It was a nice feeling to have a Microvac of your own and Jerrodd was glad he was part of his generation and no other. In his father’s youth, the only computers had been tremendous machines taking up a hundred square miles of land. There was only one to a planet. Planetary ACs they were called. They had been growing in size steadily for a thousand years and then, all at once, came refinement. In place of transistors had come molecular valves so that even the largest Planetary AC could be put into a space only half the volume of a spaceship.
Jerrodd felt uplifted, as he always did when he thought that his own personal Microvac was many times more complicated than the ancient and primitive Multivac that had first tamed the Sun, and almost as complicated as Earth’s Planetary AC (the largest) that had first solved the problem of hyperspatial travel and had made trips to the stars possible.
“So many stars, so many planets,” sighed Jerrodine, busy with her own thoughts. “I suppose families will be going out to new planets forever, the way we are now.”
“Not forever,” said Jerrodd, with a smile. “It will all stop someday, but not for billions of years. Many billions. Even the stars run down, you know. Entropy must increase.”
“What’s entropy, daddy?” shrilled Jerrodette II.
“Entropy, little sweet, is just a word which means the amount of running-down of the universe. Everything runs down, you know, like your little walkie-talkie robot, remember?”
“Can’t you just put in a new power-unit, like with my robot?”
“The stars are the power-units, dear. Once they’re gone, there are no more power-units.”
Jerrodette I at once set up a howl. “Don’t let them, daddy. Don’t let the stars run down.”
“Now look what you’ve done, “ whispered Jerrodine, exasperated.
“How was I to know it would frighten them?” Jerrodd whispered to Jerrodine. “It will quiet them down.” (Jerrodette II was beginning to cry, also.)
Jarrodd shrugged. “Now, now, honeys. I’ll ask Microvac. Don’t worry, he’ll tell us.”

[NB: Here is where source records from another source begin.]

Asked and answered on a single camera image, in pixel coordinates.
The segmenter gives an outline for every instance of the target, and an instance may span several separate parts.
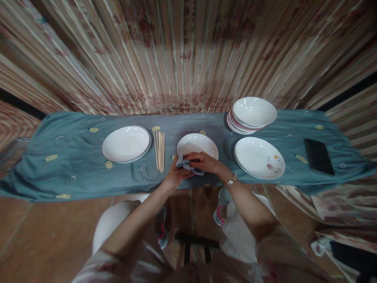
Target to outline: woman's right hand
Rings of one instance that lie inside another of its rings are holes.
[[[185,154],[185,159],[191,161],[190,166],[209,173],[217,174],[219,168],[222,166],[220,161],[214,159],[203,151],[199,153],[192,152]]]

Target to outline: person
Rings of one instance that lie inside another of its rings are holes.
[[[124,201],[100,218],[93,255],[73,280],[83,282],[332,282],[283,229],[266,198],[256,195],[226,166],[204,152],[185,156],[190,166],[219,176],[224,187],[214,212],[221,226],[221,250],[212,261],[190,262],[174,270],[157,239],[155,218],[163,222],[167,198],[194,174],[173,163],[166,178],[144,202]]]

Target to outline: table
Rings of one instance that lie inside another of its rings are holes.
[[[0,195],[40,202],[150,192],[166,176],[180,138],[201,131],[217,145],[219,160],[244,183],[296,185],[310,196],[376,171],[377,163],[363,158],[323,112],[285,109],[278,110],[275,122],[248,135],[273,144],[286,164],[285,173],[280,178],[257,179],[241,170],[234,161],[234,146],[245,136],[228,129],[226,116],[227,113],[175,116],[52,113],[42,121],[22,161],[0,182]],[[153,145],[143,158],[130,164],[108,162],[102,155],[101,145],[106,136],[129,125],[139,125],[148,130],[160,126],[165,132],[163,174],[156,168]],[[306,161],[305,138],[326,143],[335,176],[310,169]],[[221,182],[216,175],[206,173],[184,180],[179,189],[203,186],[221,186]]]

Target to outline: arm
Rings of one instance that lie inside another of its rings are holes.
[[[185,156],[185,159],[190,160],[190,166],[194,168],[215,173],[224,184],[233,177],[232,171],[204,152],[189,153]],[[239,214],[257,242],[269,235],[279,225],[270,210],[239,180],[233,182],[228,191],[236,204]]]
[[[188,170],[179,170],[175,163],[162,184],[151,193],[126,219],[124,219],[100,248],[120,260],[128,258],[142,241],[148,226],[182,180],[193,176]]]

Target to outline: hand
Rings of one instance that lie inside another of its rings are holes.
[[[170,167],[167,176],[160,185],[160,187],[163,187],[164,189],[170,191],[170,193],[174,192],[184,179],[190,178],[195,175],[189,170],[177,168],[176,162],[177,156],[174,157],[173,164]]]
[[[217,174],[219,168],[222,166],[220,161],[214,159],[203,151],[199,153],[188,153],[185,155],[185,159],[191,161],[190,166],[209,173]]]

He asked the Microvac, adding quickly, “Print the answer.”
Jerrodd cupped the strip of thin cellufilm and said cheerfully, “See now, the Microvac says it will take care of everything when the time comes so don’t worry.”
Jerrodine said, “and now children, it’s time for bed. We’ll be in our new home soon.”
Jerrodd read the words on the cellufilm again before destroying it: INSUFFICIENT DATA FOR A MEANINGFUL ANSWER.
He shrugged and looked at the visiplate. X-23 was just ahead.
VJ-23X of Lameth stared into the black depths of the three-dimensional, small-scale map of the Galaxy and said, “Are we ridiculous, I wonder, in being so concerned about the matter?”
MQ-17J of Nicron shook his head. “I think not. You know the Galaxy will be filled in five years at the present rate of expansion.”
Both seemed in their early twenties, both were tall and perfectly formed.
“Still,” said VJ-23X, “I hesitate to submit a pessimistic report to the Galactic Council.”
“I wouldn’t consider any other kind of report. Stir them up a bit. We’ve got to stir them up.”
VJ-23X sighed. “Space is infinite. A hundred billion Galaxies are there for the taking. More.”
“A hundred billion is not infinite and it’s getting less infinite all the time. Consider! Twenty thousand years ago, mankind first solved the problem of utilizing stellar energy, and a few centuries later, interstellar travel became possible. It took mankind a million years to fill one small world and then only fifteen thousand years to fill the rest of the Galaxy. Now the population doubles every ten years —”
VJ-23X interrupted. “We can thank immortality for that.”
“Very well. Immortality exists and we have to take it into account. I admit it has its seamy side, this immortality. The Galactic AC has solved many problems for us, but in solving the problems of preventing old age and death, it has undone all its other solutions.”
“Yet you wouldn’t want to abandon life, I suppose.”
“Not at all,” snapped MQ-17J, softening it at once to, “Not yet. I’m by no means old enough. How old are you?”
“Two hundred twenty-three. And you?”
“I’m still under two hundred. —But to get back to my point. Population doubles every ten years. Once this Galaxy is filled, we’ll have another filled in ten years. Another ten years and we’ll have filled two more. Another decade, four more. In a hundred years, we’ll have filled a thousand Galaxies. In a thousand years, a million Galaxies. In ten thousand years, the entire known Universe. Then what?”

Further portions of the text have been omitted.